Statistical analyses
Statistical analyses were performed with SPSS (IBM Analytics, version 24) with a statistical significance threshold of α<0.05. Analyses included the omnibus, multivariate analysis of covariance (MANCOVA) as well as follow-up analysis of covariance (ANCOVA). Partial correlations were used to control for demographics (age, education, disease duration) and estimated total intracranial volume (eTIV) when appropriate. Bonferroni correction was used when appropriate to correct for multiple comparisons. Participants with scores on any executive function task greater than 2.5 standard deviations above or below the grand mean were removed as outliers from analyses involving these data. This criterion excluded four participants from each group. To identify outliers in the lobule volumes, each participant’s lobule volumes were normalized to the participant’s total cerebellar volume. We set having ≥25% of normalized lobule volumes (7 lobules or more) being ±2.5 standard deviations from the normalized grand mean as our threshold for exclusion as an outlier. No participants met the exclusion criterion as no participant had more than 3 out of 28 lobules ±2.5 standard deviations from the normalized grand mean.
Results
The two groups were well-matched for demographics (Table 1), except for duration of PD diagnosis (t(61)=−2.97, p=0.004), indicating that FOG+ had a longer average disease duration. To control for this potential confound, analyses included a disease duration covariate when appropriate. As expected, the FOG+ group reported higher scores on the N-FOGQ compared to FOG− (t(61)=−11.47, p<0.001).
Table 1.
Demographics | FOG− (n=38) | FOG+ (n = 25) | p-value |
---|---|---|---|
Age (years) | 63.9 (9.6) | 66.7 (10.1) | 0.27 |
Sex (# female) | 18 | 11 | 1 |
MMSE (median, range) | 29, 27 - 30 | 29, 24 - 30 | 0.16 |
Hoehn & Yahr (stage, n) | -- | -- | 0.58 |
I, 3 | I, 1 | ||
II, 30 | II, 19 | ||
III, 5 | III, 4 | ||
IV, 0 | IV, 1 | ||
Duration of Diagnosis (years) | 4.3 (3.2) | 7.5 (5.2) | 0.004* |
Education (years) | 16.3 (2.4) | 15.4 (2.4) | 0.14 |
N-FOGQ | 0 | 9.8 (5.3) | <0.001* |
Values denote mean (standard deviation), except where noted.

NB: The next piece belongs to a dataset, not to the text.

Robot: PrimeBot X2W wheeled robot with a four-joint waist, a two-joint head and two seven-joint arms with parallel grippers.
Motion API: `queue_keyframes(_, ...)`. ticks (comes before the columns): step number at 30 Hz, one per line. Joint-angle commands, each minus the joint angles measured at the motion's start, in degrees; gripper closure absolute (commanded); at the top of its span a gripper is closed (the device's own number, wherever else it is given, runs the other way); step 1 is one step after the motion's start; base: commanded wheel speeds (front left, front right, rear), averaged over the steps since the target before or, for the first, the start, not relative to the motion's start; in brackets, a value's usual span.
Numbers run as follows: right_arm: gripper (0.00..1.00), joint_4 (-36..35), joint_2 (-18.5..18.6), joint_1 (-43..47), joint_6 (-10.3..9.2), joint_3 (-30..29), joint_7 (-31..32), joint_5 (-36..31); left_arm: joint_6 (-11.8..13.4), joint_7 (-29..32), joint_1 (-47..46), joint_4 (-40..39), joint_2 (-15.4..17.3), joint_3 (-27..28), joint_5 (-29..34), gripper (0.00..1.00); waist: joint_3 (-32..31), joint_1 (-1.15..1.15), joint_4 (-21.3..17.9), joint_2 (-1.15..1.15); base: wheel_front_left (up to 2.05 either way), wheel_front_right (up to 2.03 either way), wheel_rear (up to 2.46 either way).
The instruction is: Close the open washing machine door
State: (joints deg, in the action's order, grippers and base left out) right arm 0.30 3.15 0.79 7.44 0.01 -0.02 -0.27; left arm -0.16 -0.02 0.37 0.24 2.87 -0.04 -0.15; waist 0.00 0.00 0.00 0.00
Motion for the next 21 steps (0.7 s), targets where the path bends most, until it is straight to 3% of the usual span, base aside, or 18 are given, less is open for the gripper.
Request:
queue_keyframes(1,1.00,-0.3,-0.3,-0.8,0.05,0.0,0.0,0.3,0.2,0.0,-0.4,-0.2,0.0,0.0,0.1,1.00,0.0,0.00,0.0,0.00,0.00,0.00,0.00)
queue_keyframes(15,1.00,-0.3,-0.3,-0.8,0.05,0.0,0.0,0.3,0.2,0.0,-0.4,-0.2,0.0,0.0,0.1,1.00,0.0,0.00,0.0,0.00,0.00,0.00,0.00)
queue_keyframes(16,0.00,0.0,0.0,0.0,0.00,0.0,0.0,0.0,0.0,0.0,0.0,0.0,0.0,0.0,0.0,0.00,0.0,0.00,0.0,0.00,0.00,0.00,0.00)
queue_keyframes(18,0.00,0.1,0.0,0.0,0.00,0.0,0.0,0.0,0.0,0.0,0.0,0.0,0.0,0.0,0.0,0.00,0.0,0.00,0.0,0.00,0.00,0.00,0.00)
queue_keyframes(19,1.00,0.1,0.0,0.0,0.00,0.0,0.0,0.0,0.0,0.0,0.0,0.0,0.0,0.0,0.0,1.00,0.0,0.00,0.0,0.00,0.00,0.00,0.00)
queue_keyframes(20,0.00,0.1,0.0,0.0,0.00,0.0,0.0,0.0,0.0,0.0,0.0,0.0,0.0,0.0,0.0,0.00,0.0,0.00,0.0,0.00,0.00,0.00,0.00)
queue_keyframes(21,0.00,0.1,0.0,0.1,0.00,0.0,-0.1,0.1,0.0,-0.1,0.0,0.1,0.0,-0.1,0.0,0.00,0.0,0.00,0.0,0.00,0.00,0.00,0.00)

statistically significant (p<0.05)
Cognitive Performance
After removing outliers for executive function, the omnibus MANCOVA with the raw scores for each cognitive test as dependent variables, age, education, and duration of PD diagnosis as covariates, and group (FOG− or FOG+) as a fixed factor, was significant (F(7, 44)=3.35, p=0.006). Follow-up univariate ANCOVAs showed significant differences in phonemic VF (F(1, 22)=7.06, p=0.01) and Pr (F(1, 22)=9.00, p=0.004) (Table 2).
Table 2.
ANCOVA Measure | FOG−, n=34 | FOG+, n = 21 | p-value |
---|---|---|---|
Trails (seconds) | 60.5 (6.3) | 71.4 (7.6) | 0.21 |
Stroop (seconds) | 32.1 (4.7) | 33.8 (4.7) | 0.58 |
Phonemic VF | 42.6 (2.2) | 33.8 (2.6) | 0.01* |
Semantic VF | 39.7 (1.6) | 37.1 (1.7) | 0.68 |
Switch Accuracy VF | 12.9 (0.5) | 11 (0.6) | 0.17 |
Pr | 0.76 (0.03) | 0.63 (0.04) | 0.004* |
Br | 0.45 (0.007) | 0.46 (0.007) | 0.41 |
Values denote mean (standard deviation) after removing outliers based on cognitive performance.

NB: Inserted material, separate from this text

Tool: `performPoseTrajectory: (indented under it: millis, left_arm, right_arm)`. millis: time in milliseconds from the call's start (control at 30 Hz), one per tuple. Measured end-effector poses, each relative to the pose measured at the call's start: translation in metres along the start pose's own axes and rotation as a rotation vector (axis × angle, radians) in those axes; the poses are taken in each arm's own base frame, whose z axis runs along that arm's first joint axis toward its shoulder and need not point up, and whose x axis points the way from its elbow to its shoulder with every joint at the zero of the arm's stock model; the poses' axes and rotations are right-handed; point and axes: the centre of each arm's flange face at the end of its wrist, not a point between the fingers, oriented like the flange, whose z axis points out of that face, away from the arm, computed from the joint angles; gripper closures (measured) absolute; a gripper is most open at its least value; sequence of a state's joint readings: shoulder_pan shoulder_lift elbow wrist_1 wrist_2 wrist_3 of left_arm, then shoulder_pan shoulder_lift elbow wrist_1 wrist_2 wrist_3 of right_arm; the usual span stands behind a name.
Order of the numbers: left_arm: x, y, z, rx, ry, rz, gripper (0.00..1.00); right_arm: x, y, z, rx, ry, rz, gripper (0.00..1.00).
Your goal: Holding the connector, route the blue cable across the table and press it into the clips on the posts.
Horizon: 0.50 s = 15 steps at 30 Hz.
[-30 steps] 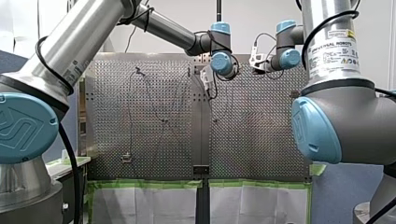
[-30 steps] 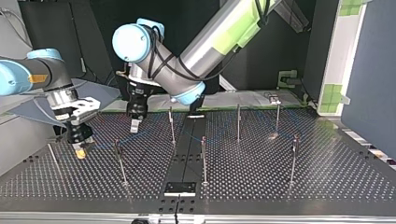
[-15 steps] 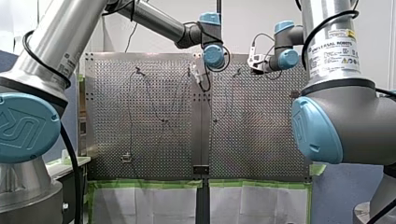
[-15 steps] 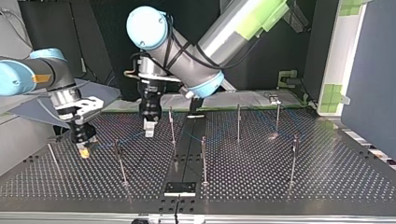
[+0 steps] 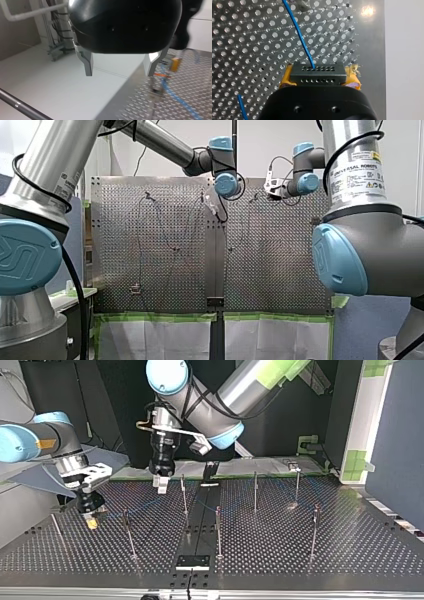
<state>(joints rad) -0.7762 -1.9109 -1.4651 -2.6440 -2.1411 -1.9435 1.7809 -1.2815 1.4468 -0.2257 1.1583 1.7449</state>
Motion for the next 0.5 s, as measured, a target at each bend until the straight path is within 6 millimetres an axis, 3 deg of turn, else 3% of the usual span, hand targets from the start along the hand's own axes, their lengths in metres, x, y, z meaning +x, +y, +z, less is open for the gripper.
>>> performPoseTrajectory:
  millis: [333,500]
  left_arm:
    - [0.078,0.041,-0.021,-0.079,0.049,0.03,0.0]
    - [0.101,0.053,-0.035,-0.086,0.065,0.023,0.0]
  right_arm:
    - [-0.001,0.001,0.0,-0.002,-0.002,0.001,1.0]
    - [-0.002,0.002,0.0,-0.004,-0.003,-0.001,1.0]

statistically significant (p<0.05)
Cerebellar Lobules
To test for grey matter volume differences in crus I and II between groups, we ran a MANCOVA with the SUIT grey matter volumes for crus I and II, bilaterally. The overall MANCOVA (covariates: age, disease duration, eTIV) showed no significant differences between groups (F(4, 55)=1.42, p=0.24). As an exploratory analysis, we ran a MANCOVA for differences in all lobules between groups (covariates: age, disease duration, eTIV), which showed a trend towards significance (F(21, 38)=1.65, p=0.09). Additional exploratory univariate ANCOVAs for each lobule, using an adjusted significance threshold of α <0.01, did not yield significant differences for any lobules (all p>0.02).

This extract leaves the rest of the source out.